Orasella's Spiced Pear Sidecar

One base recipe, two delicious options depending on how many cocktails you’d like to serve. See our previous post for the large batch version.

This spiced pear sidecar recipe will suit those of you who like your cocktails on the lighter, fruitier side. It makes an elegant, make ahead option for your holiday celebrations.

spiced_pear_sidecar.jpg

Spiced Pear Sidecar

Makes 1 cocktail

1oz brandy
2oz caramelized pear puree*
.5oz Orasella cherry syrup
.5oz lemon juice

*Caramelized Pear Puree

2 ripe bosc pears
4 heaping teaspoon powdered sugar
4 cloves
1 star anise
1/4 cup brandy

Preheat the oven to 350 degrees Fahrenheit. Cut each pair in half and lightly score the cut side in a cross hatch pattern about 1/4" apart. Scoop out the core of each half forming a little bowl. Stab each half with a clove, and rub 1 heaping teaspoon of powdered sugar into the scored side. Pears go sugared side down onto a parchment lined baking sheet. Divide the star anise into 4 pieces and tuck a slice under each pear. Bake the rubbed pears sugared side down for 20 minutes, until sugar on the edges is bubbly and caramelized and the pears are soft to the touch.
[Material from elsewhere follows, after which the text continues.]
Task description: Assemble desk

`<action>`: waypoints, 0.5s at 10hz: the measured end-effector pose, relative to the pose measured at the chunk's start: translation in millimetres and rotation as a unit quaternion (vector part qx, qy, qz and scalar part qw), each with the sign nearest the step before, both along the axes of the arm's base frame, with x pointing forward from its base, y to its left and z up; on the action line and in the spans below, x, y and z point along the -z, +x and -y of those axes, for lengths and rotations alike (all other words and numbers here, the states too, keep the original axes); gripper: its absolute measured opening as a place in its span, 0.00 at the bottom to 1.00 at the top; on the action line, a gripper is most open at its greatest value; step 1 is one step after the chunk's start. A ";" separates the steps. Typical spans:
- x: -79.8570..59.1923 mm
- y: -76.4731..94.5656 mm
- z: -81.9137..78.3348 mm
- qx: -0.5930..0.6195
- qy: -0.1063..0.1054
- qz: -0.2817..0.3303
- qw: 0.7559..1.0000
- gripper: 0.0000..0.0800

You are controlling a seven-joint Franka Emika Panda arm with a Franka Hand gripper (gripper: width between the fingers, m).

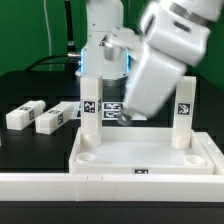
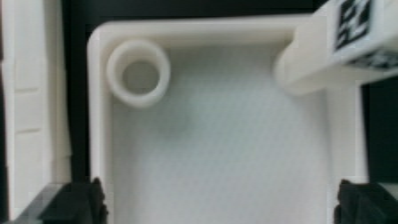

Flip the pears and remove the clove studs. Transfer the baked pears into a blender with the brandy making sure to mop up any stray bits of caramel from the pan. Blend on medium-high until you get a smooth puree (about 3 minutes). Transfer to a non-reactive container and store in the fridge up to 2 weeks.

Shake all ingredients in a cocktail shaker over ice until thoroughly chilled. Strain into a coupe glass with a fine mesh strainer. Garnish with an Orasella cherry.